□ 王心安
县里的周转房有个小院,红墙褪成了淡赭色,蓝瓦缝里长着几簇瓦松,藏在县委后院深处,。院子的前主人种了两棵树:一棵海棠,一棵石榴。枝桠探过青瓦,将日子都浸润得软了。
我来时海棠光秃秃的,枝丫像老人蜷着的手指。闲来无事,从邻家讨了苹果枝嫁接上去,想着添点儿热闹。选同一年生长的壮条,刀口削枝,抹泥缠布——草木不用人哄,自有灵性。两棵树皮实,春有花,秋有果,不用伺候,自顾自地生长。

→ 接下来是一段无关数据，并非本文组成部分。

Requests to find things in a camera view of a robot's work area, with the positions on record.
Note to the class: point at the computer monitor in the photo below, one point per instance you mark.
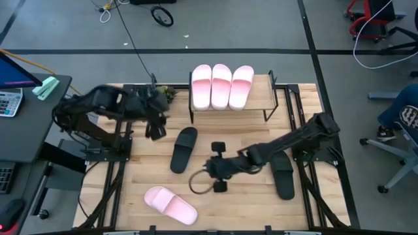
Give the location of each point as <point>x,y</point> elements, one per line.
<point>13,75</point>

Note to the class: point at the grey office chair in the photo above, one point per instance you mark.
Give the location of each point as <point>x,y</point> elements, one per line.
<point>408,160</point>

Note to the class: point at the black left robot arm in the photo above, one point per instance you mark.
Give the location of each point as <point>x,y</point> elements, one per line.
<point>104,98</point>

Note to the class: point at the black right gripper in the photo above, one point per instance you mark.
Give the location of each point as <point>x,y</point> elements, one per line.
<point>218,168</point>

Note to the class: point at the pink slide sandal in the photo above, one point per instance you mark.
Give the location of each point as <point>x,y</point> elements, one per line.
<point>170,204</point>
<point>201,91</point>
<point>240,93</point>
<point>221,91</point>

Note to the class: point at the black desk caster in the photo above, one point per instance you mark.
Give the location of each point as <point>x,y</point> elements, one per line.
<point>43,214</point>

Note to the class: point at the wooden shelf with black frame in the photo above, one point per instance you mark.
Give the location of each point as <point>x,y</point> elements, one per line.
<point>261,94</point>

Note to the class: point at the black desk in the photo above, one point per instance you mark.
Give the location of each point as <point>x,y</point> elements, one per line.
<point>32,130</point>

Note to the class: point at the mint green stapler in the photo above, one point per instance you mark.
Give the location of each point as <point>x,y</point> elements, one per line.
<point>45,87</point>

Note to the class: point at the red and black chair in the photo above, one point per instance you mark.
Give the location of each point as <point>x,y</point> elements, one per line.
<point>375,29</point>

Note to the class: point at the backlit keyboard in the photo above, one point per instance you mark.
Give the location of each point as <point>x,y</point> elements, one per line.
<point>6,178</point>

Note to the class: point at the black computer mouse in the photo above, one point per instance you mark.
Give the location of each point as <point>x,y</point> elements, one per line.
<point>11,212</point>

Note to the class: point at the black slide sandal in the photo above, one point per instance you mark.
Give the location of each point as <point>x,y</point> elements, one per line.
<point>183,151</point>
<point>283,182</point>

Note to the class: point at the black metal table frame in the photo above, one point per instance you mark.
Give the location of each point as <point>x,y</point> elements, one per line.
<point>293,87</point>

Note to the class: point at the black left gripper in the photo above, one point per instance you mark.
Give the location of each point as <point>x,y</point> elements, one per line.
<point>156,130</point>

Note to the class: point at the black chair base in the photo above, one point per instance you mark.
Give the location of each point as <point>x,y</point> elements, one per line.
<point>401,45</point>

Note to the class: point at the person's leg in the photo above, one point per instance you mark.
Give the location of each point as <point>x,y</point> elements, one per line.
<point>398,104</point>

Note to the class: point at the grey floor bar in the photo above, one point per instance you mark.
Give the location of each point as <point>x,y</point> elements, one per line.
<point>382,95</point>

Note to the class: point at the yellow plug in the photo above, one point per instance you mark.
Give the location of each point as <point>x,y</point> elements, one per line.
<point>107,6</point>

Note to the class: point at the grey calculator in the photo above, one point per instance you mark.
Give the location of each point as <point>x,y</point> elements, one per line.
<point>9,102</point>

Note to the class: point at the small green plant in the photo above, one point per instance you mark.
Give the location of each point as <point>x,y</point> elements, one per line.
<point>170,93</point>

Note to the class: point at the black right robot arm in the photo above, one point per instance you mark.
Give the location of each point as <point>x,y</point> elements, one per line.
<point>294,135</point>

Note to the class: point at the person's shoe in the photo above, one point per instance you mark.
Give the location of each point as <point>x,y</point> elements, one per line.
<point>386,134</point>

初来时,我一个人守着空院,看海棠抽出紫芽,看石榴结小灯笼果。落叶扫一堆烧了,噼啪声里飘点儿焦香;雪落时枝丫压弯,像挂了串银铃。心就慢慢沉进泥土里,踏实。
今年春早,三月底风就暖了。海棠花自放,不慌不忙。枝尖先冒米粒大的红,攒成花骨朵,像蘸了点胭脂。清晨推门,花瓣沾露,凉丝丝的;午后阳光斜照,粉白花瓣叠着鹅黄花蕊,干净得像没沾尘的云。嫁接的苹果枝也争气,错落开着小白花,藏在海棠花丛里,像害羞的伴娘。风过时,海棠花的甜香混着苹果花的清香,闻着像刚摘的果子。石榴才吐嫩芽,卷叶像攥紧的小拳头。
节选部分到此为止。